The siege which his navy laid on Malta , referred to by the Maltese as the Great Siege of 1565, lasted four months with fighting of almost unimaginable ferocity. Although heavily outnumbered, the Knights stood firm and finally won, assisted by the Maltese people and by last minute reinforcements from Sicily. The Turks had no alternative but to beat retreat leaving behind them an impressive number of dead amongst whom the feared corsair Dragut.
The Knights of St. John had successfully protected Southern Europe and Christendom.
After their victory against the Turks, the Knights turned enthusiastically to the further development of Malta and Gozo. A golden era in culture, architecture and the arts followed. Many of Malta's most attractive buildings were built during this period. A new fortress city, Valletta, was vuilt and named in honour of the Grand Master Jean Parisot de la Valette under whose inspired guidance the knights and the Maltese had defined the Turkish onslaught. Valletta is one of the earliest examples of a planned city built on the grid system. The Knights of St. John, coming as they did from the richest families in Europe, could afford to hire the best talent available and the buildings of Valletta, its fortifications and the art treasures in its museums and churches are the work of the best European engineers and artists of the time. It was the magnificence of its palaces and other treasures that led Sir Walter Scott to describe Valletta as "The city built by gentlemen for gentlemen"
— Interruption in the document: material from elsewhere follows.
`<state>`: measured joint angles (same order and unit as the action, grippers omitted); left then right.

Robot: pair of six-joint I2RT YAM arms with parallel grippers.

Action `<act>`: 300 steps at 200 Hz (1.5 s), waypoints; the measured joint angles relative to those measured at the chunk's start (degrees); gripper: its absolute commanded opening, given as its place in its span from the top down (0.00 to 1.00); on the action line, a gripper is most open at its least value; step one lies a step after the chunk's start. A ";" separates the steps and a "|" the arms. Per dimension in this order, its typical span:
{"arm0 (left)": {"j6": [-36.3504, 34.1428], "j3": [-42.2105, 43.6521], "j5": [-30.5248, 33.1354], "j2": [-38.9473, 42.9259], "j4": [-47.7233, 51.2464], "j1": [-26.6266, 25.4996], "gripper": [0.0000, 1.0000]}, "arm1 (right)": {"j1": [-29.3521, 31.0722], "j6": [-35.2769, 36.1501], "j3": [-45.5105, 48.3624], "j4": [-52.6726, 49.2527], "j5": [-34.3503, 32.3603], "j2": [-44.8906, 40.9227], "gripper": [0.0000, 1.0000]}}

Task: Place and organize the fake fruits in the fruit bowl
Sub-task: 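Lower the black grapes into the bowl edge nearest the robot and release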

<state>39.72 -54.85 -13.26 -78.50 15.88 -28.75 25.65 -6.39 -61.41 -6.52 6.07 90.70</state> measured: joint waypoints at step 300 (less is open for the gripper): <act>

The French and the English
In 1789 Napoleon, on his way to Egypt, dropped anchor outside Grand Harbour on the pretext that his expedition needed fresh water supplies. He found an Order which had lost its morale. Not surprisingly, the French Navy did not have to fire a single shot to secure Malta's surrender from the Knights. However, French rule in Malta was short-lived. By 1800 the Maltese, with help of Lord Nelson, managed to drive the French garisson out of Malta and sought the protection of the British throne. That was to mark the beginning of a close association between Malta and Britain over 160 years. Malta became independent in 1964 and adopted a Republican Constitution in 1974.